Hu Guang-Hua, Wang Qing-Hui, Zhang Guo-Hui
Appl Opt. 2015 Apr 1;54(10):2963-80. doi: 10.1364/AO.54.002963.
An unsupervised approach for the inspection of defects in textiles by applying Fourier analysis and wavelet shrinkage is proposed. It does not rely on any reference images. For each sample under inspection, the periodic pattern in the background is first eliminated by zero-masking their dominant frequency components that show high gradient values in the spectrum. The Fourier-restored residual image is then denoised by wavelet shrinkage.

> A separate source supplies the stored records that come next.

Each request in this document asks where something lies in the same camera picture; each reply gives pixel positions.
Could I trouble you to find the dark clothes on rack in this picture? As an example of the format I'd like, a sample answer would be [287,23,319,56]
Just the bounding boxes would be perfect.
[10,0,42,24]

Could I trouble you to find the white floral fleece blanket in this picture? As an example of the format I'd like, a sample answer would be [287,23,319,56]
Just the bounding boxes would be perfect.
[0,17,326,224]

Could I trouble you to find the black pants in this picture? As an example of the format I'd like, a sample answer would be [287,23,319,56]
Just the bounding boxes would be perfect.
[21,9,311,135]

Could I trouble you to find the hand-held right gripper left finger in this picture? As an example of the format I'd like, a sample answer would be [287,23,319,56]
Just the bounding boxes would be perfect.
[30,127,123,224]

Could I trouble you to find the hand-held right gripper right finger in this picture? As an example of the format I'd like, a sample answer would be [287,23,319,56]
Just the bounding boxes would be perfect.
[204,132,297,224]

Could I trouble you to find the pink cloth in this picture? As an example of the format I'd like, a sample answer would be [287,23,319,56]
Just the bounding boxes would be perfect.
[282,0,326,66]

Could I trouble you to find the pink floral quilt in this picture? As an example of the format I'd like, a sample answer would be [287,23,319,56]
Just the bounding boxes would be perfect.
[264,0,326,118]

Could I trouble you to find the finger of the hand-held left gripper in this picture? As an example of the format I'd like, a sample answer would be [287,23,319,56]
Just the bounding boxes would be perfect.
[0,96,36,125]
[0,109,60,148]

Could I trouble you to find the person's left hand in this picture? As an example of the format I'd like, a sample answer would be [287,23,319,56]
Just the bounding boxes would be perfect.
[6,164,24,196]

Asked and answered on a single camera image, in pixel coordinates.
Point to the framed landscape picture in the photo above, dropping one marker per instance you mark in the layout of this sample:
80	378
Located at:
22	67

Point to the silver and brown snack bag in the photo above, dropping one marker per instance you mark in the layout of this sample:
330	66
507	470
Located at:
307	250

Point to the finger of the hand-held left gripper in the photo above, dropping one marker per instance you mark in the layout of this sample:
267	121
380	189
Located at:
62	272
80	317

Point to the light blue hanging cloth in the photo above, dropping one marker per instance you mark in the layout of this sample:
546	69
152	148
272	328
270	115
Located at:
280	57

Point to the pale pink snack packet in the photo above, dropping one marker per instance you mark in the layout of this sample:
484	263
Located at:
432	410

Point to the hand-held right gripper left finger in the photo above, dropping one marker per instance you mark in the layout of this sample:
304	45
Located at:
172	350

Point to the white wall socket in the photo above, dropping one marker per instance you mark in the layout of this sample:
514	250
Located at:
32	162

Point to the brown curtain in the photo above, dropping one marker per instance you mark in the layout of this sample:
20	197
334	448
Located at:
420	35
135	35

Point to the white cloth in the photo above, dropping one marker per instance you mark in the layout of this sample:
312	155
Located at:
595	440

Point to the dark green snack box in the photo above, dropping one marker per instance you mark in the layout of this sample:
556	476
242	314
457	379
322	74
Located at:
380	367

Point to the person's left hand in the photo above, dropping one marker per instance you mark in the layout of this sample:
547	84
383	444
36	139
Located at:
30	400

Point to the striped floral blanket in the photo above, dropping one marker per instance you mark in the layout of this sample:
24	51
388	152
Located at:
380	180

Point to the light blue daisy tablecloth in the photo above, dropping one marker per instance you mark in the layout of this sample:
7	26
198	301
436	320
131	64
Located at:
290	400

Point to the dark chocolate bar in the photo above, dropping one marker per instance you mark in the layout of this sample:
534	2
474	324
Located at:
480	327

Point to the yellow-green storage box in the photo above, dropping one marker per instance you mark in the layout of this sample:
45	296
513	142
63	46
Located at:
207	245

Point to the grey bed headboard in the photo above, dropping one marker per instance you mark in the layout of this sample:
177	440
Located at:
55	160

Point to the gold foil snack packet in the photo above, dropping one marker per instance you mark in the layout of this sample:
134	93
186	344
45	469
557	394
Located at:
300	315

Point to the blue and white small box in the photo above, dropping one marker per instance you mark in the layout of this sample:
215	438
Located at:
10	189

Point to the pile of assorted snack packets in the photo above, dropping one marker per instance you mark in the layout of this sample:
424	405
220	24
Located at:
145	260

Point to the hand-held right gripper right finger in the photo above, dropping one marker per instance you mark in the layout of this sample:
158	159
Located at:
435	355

The approximation coefficients and the processed wavelet coefficients are individually back-transformed to produce a pair of reconstructions from which either the low or the high-frequency information about the defects can be segmented using a simple thresholding process. The performance of the method has been extensively evaluated by a wide variety of samples with different defect types and texture backgrounds. The effectiveness of the proposed method is demonstrated by the experimental results in comparison with other methods.
提出了一种通过应用傅里叶分析和小波收缩来检测纺织品缺陷的无监督方法。它不依赖于任何参考图像。对于每个被检测的样本,首先通过将其在频谱中显示高梯度值的主导频率分量进行零掩蔽来消除背景中的周期性图案。然后通过小波收缩对傅里叶恢复后的残差图像进行去噪。将近似系数和处理后的小波系数分别进行逆变换,以生成一对重建图像,通过简单的阈值处理可以从其中分割出关于缺陷的低频或高频信息。该方法的性能已通过具有不同缺陷类型和纹理背景的各种样本进行了广泛评估。与其他方法相比,实验结果证明了所提方法的有效性。